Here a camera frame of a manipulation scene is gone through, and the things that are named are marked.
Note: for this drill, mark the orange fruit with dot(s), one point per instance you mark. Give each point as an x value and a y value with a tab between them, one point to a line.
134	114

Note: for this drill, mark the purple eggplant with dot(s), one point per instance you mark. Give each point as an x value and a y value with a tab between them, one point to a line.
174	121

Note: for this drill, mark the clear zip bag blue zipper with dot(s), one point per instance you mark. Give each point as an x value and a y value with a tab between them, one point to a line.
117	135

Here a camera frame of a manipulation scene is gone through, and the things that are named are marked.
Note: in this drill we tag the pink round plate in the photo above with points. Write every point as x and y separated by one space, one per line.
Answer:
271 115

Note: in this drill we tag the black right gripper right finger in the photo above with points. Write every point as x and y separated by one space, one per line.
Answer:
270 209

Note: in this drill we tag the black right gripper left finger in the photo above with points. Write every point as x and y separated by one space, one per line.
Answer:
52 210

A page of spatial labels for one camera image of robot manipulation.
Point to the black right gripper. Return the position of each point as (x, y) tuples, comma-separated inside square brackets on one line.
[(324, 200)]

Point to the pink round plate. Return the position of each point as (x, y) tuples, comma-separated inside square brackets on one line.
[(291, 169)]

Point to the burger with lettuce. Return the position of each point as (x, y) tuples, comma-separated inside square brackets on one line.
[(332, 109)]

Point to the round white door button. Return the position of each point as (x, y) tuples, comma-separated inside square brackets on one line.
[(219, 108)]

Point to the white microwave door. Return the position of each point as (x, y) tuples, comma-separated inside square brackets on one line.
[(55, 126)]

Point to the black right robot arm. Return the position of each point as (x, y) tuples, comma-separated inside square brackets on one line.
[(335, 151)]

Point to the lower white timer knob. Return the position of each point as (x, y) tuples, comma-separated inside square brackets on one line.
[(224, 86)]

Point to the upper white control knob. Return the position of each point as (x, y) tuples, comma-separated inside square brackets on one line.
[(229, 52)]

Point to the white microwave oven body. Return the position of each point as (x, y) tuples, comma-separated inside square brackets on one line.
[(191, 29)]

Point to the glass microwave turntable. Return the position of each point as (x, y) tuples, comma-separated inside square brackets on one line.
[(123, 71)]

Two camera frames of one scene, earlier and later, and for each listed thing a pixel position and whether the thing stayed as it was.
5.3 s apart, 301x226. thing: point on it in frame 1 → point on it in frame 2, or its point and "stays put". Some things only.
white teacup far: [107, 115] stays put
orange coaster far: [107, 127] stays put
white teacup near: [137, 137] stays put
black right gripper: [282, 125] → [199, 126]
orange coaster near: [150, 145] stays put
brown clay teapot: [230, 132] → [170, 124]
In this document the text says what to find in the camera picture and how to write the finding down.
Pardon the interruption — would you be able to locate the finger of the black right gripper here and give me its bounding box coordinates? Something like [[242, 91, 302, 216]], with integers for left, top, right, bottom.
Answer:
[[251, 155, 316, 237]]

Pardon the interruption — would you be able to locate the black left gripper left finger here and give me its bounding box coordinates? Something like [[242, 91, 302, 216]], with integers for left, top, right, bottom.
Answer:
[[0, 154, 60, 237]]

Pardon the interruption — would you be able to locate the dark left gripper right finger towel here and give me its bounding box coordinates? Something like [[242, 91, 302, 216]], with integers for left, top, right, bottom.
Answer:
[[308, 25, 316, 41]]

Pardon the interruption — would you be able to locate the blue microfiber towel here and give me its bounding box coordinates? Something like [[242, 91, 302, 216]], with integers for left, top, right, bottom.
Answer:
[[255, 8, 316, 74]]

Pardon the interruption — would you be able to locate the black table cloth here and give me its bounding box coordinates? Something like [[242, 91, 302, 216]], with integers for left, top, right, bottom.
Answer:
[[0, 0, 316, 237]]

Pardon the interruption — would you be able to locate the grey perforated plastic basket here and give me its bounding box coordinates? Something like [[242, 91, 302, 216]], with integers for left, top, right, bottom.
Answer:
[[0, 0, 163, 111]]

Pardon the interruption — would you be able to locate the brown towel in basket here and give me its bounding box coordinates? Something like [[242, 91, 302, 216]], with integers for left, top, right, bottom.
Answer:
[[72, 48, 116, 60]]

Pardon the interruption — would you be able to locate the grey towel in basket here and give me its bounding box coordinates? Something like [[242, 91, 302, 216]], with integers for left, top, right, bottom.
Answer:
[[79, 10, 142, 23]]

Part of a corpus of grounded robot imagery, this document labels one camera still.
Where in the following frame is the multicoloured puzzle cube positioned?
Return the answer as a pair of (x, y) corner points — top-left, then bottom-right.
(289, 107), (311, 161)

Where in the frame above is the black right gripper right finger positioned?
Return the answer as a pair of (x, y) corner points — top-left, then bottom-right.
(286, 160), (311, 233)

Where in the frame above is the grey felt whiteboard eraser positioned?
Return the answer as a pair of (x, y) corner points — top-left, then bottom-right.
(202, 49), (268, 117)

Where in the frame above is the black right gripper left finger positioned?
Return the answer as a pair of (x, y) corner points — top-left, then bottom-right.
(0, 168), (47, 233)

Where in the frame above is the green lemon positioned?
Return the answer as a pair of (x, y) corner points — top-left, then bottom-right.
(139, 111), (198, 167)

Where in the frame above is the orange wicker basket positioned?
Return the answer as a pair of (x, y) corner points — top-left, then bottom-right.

────────

* EXERCISE OBJECTIVE:
Restate each record above exactly, leaving nothing out.

* FINISHED EXERCISE:
Here a camera frame of a manipulation scene is gone through, and the things that are named are marked.
Note: for this drill, mark the orange fruit with dot(s), one point per instance you mark. Give each point as an x value and a y value with a tab between them, one point to a line.
134	114

Note: for this drill, mark the purple eggplant with dot(s), one point per instance you mark. Give each point as an x value and a y value with a tab between them, one point to a line.
174	121

Note: for this drill, mark the clear zip bag blue zipper with dot(s), one point per instance you mark. Give each point as an x value and a y value with a tab between them, one point to a line.
117	135

Here a camera frame of a manipulation scene is gone through, and the things that are named are marked.
Note: in this drill we tag the pink round plate in the photo above with points. Write every point as x and y separated by one space, one per line.
Answer:
271 115

Note: in this drill we tag the black right gripper right finger in the photo above with points. Write every point as x and y separated by one space, one per line.
Answer:
270 209

Note: in this drill we tag the black right gripper left finger in the photo above with points. Write every point as x and y separated by one space, one per line.
Answer:
52 210

A page of spatial labels for one camera image of robot manipulation.
Point to the black right gripper. Return the position of each point as (x, y) tuples, comma-separated inside square brackets on one line.
[(324, 200)]

Point to the pink round plate. Return the position of each point as (x, y) tuples, comma-separated inside square brackets on one line.
[(291, 169)]

Point to the burger with lettuce. Return the position of each point as (x, y) tuples, comma-separated inside square brackets on one line.
[(332, 109)]

Point to the round white door button. Return the position of each point as (x, y) tuples, comma-separated inside square brackets on one line.
[(219, 108)]

Point to the white microwave door. Return the position of each point as (x, y) tuples, comma-separated inside square brackets on one line.
[(55, 126)]

Point to the black right robot arm. Return the position of each point as (x, y) tuples, comma-separated inside square brackets on one line.
[(335, 151)]

Point to the lower white timer knob. Return the position of each point as (x, y) tuples, comma-separated inside square brackets on one line.
[(224, 86)]

Point to the upper white control knob. Return the position of each point as (x, y) tuples, comma-separated inside square brackets on one line.
[(229, 52)]

Point to the white microwave oven body. Return the position of each point as (x, y) tuples, comma-separated inside square brackets on one line.
[(191, 29)]

Point to the glass microwave turntable. Return the position of each point as (x, y) tuples, comma-separated inside square brackets on one line.
[(123, 71)]

Two camera frames of one scene, earlier and later, and for each listed thing a pixel position and whether the thing stayed as it was.
5.3 s apart, 301x226. thing: point on it in frame 1 → point on it in frame 2, or its point and "stays put". Some things only.
white teacup far: [107, 115] stays put
orange coaster far: [107, 127] stays put
white teacup near: [137, 137] stays put
black right gripper: [282, 125] → [199, 126]
orange coaster near: [150, 145] stays put
brown clay teapot: [230, 132] → [170, 124]
In this document the text says what to find in the camera picture and how to write the finding down.
Pardon the interruption — would you be able to locate the finger of the black right gripper here and give me its bounding box coordinates? Something like [[242, 91, 302, 216]], with integers for left, top, right, bottom.
Answer:
[[251, 155, 316, 237]]

Pardon the interruption — would you be able to locate the black left gripper left finger here and give me its bounding box coordinates? Something like [[242, 91, 302, 216]], with integers for left, top, right, bottom.
Answer:
[[0, 154, 60, 237]]

Pardon the interruption — would you be able to locate the dark left gripper right finger towel here and give me its bounding box coordinates? Something like [[242, 91, 302, 216]], with integers for left, top, right, bottom.
Answer:
[[308, 25, 316, 41]]

Pardon the interruption — would you be able to locate the blue microfiber towel here and give me its bounding box coordinates? Something like [[242, 91, 302, 216]], with integers for left, top, right, bottom.
Answer:
[[255, 8, 316, 74]]

Pardon the interruption — would you be able to locate the black table cloth here and give me its bounding box coordinates? Something like [[242, 91, 302, 216]], with integers for left, top, right, bottom.
Answer:
[[0, 0, 316, 237]]

Pardon the interruption — would you be able to locate the grey perforated plastic basket here and give me its bounding box coordinates? Something like [[242, 91, 302, 216]], with integers for left, top, right, bottom.
Answer:
[[0, 0, 163, 111]]

Pardon the interruption — would you be able to locate the brown towel in basket here and give me its bounding box coordinates? Something like [[242, 91, 302, 216]], with integers for left, top, right, bottom.
Answer:
[[72, 48, 116, 60]]

Pardon the interruption — would you be able to locate the grey towel in basket here and give me its bounding box coordinates? Something like [[242, 91, 302, 216]], with integers for left, top, right, bottom.
Answer:
[[79, 10, 142, 23]]

Part of a corpus of grounded robot imagery, this document labels one camera still.
Where in the following frame is the multicoloured puzzle cube positioned?
Return the answer as a pair of (x, y) corner points — top-left, then bottom-right.
(289, 107), (311, 161)

Where in the frame above is the black right gripper right finger positioned?
Return the answer as a pair of (x, y) corner points — top-left, then bottom-right.
(286, 160), (311, 233)

Where in the frame above is the grey felt whiteboard eraser positioned?
Return the answer as a pair of (x, y) corner points — top-left, then bottom-right.
(202, 49), (268, 117)

Where in the frame above is the black right gripper left finger positioned?
Return the answer as a pair of (x, y) corner points — top-left, then bottom-right.
(0, 168), (47, 233)

Where in the frame above is the green lemon positioned?
Return the answer as a pair of (x, y) corner points — top-left, then bottom-right.
(139, 111), (198, 167)

Where in the frame above is the orange wicker basket positioned?
Return the answer as a pair of (x, y) corner points — top-left, then bottom-right.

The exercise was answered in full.